All the lines below should appear again unchanged, though their pictures should not.

── DATA PROVIDED

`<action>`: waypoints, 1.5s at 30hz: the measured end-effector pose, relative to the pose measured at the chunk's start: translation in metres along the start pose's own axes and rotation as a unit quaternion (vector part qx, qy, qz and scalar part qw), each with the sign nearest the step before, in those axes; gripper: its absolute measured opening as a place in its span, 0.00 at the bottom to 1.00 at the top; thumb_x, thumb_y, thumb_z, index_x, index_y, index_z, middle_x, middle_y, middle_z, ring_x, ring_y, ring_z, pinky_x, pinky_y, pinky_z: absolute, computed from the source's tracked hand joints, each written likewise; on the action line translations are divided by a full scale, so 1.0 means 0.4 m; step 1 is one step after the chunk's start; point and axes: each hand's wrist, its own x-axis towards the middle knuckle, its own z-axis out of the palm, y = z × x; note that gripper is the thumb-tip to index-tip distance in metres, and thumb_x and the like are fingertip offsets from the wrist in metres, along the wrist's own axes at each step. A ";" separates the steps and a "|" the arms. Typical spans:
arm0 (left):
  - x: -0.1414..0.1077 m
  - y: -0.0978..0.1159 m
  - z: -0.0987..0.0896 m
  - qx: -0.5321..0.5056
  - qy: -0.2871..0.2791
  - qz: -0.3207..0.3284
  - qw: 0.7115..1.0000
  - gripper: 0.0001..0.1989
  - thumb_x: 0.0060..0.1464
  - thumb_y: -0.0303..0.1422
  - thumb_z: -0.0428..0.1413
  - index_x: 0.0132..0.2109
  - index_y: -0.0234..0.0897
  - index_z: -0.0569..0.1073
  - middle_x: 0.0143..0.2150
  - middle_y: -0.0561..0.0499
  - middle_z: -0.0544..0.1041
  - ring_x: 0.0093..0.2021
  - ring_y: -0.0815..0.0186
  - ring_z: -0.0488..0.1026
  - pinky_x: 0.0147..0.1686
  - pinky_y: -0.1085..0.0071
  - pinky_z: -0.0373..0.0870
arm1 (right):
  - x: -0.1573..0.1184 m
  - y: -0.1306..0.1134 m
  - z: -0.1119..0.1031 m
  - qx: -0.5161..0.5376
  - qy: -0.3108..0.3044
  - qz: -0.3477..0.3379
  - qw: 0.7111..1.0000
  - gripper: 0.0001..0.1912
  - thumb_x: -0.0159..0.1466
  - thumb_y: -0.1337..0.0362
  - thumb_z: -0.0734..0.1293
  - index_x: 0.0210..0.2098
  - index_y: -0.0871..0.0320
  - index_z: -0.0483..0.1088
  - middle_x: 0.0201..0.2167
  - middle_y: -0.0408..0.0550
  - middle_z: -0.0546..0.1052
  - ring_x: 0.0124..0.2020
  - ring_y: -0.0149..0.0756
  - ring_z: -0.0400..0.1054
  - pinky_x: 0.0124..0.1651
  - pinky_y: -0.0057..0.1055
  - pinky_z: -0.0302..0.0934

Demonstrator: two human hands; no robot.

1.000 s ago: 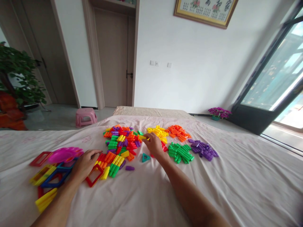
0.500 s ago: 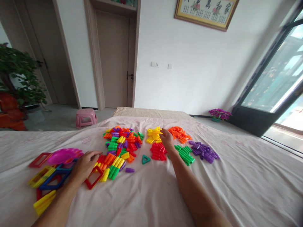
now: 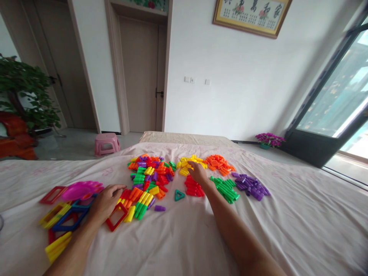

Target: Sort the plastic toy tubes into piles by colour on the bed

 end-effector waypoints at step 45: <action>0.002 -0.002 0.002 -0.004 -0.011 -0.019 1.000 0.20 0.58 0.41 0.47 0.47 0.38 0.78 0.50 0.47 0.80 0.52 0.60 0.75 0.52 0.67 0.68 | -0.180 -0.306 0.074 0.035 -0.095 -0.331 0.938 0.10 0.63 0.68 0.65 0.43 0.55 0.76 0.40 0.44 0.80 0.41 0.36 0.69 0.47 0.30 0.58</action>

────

● **FINISHED EXERCISE**:
`<action>`: waypoints, 1.5s at 30hz: the measured end-effector pose, relative to the pose measured at the chunk's start: translation in metres along the start pose's own axes and rotation as a unit quaternion (vector part qx, qy, qz and scalar part qw), each with the sign nearest the step before, in those axes; gripper: its absolute measured opening as a place in its span, 0.00 at the bottom to 1.00 at the top; thumb_x, thumb_y, thumb_z, index_x, index_y, index_z, middle_x, middle_y, middle_z, ring_x, ring_y, ring_z, pinky_x, pinky_y, pinky_z: absolute, computed from the source's tracked hand joints, each written likewise; on the action line translations are divided by a full scale, so 1.0 means 0.4 m; step 1 is one step after the chunk's start; point and axes: each hand's wrist, its own x-axis towards the middle knuckle, its own z-axis out of the palm, y = z × x; note that gripper is the thumb-tip to index-tip distance in metres, and thumb_x and the like are fingertip offsets from the wrist in metres, along the wrist's own axes at each step. A ";" separates the steps and a "|" the arms. Typical spans:
arm0 (left):
  - x: -0.1414..0.1077 m
  - y: -0.0978..0.1159 m
  - z: -0.0987..0.0896 m
  - qx: -0.5321..0.5056
  - qy: -0.2871..0.2791
  - qz: -0.3207..0.3284
  - qw: 0.7115..1.0000
  - gripper: 0.0001..0.1989
  - thumb_x: 0.0060..0.1464
  - thumb_y: -0.0303..0.1422
  - thumb_z: -0.0428..0.1413
  - index_x: 0.0132..0.2109
  - index_y: -0.0234..0.0897
  - index_z: -0.0569..0.1073
  - middle_x: 0.0143..0.2150
  - middle_y: -0.0561..0.0499
  - middle_z: -0.0544..0.1041
  - ring_x: 0.0093..0.2021
  - ring_y: -0.0815..0.0186
  - ring_z: -0.0488..0.1026
  - pinky_x: 0.0147..0.1686
  - pinky_y: -0.1085..0.0071
  - pinky_z: -0.0373..0.0870
arm1 (right):
  - x: -0.1573..0.1184 m
  - y: -0.1306..0.1134 m
  - z: -0.1119..0.1031 m
  - qx: -0.5161..0.5376
  - qy: -0.3108..0.3044
  - qz: -0.3477..0.3379
  - qw: 0.7111..1.0000
  - gripper: 0.0001..0.1912
  - thumb_x: -0.0159..0.1466
  - thumb_y: -0.1337..0.0362
  - thumb_z: -0.0734..0.1293
  - index_x: 0.0210..0.2098
  - index_y: -0.0871..0.0320
  - index_z: -0.0483..0.1088
  - middle_x: 0.0201..0.2167
  - middle_y: -0.0408..0.0550
  - middle_z: -0.0546..0.1052
  - ring_x: 0.0124..0.2020
  - ring_y: -0.0149..0.0756
  - ring_z: -0.0400..0.1054
  - pinky_x: 0.0124..0.1651
  - pinky_y: -0.0057..0.1055
  - pinky_z: -0.0302..0.0934

Demonstrator: two human hands; no robot.

1.000 s ago: 
0.500 s ago: 
now: 

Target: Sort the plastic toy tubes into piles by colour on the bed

 end-effector waypoints at step 45: <action>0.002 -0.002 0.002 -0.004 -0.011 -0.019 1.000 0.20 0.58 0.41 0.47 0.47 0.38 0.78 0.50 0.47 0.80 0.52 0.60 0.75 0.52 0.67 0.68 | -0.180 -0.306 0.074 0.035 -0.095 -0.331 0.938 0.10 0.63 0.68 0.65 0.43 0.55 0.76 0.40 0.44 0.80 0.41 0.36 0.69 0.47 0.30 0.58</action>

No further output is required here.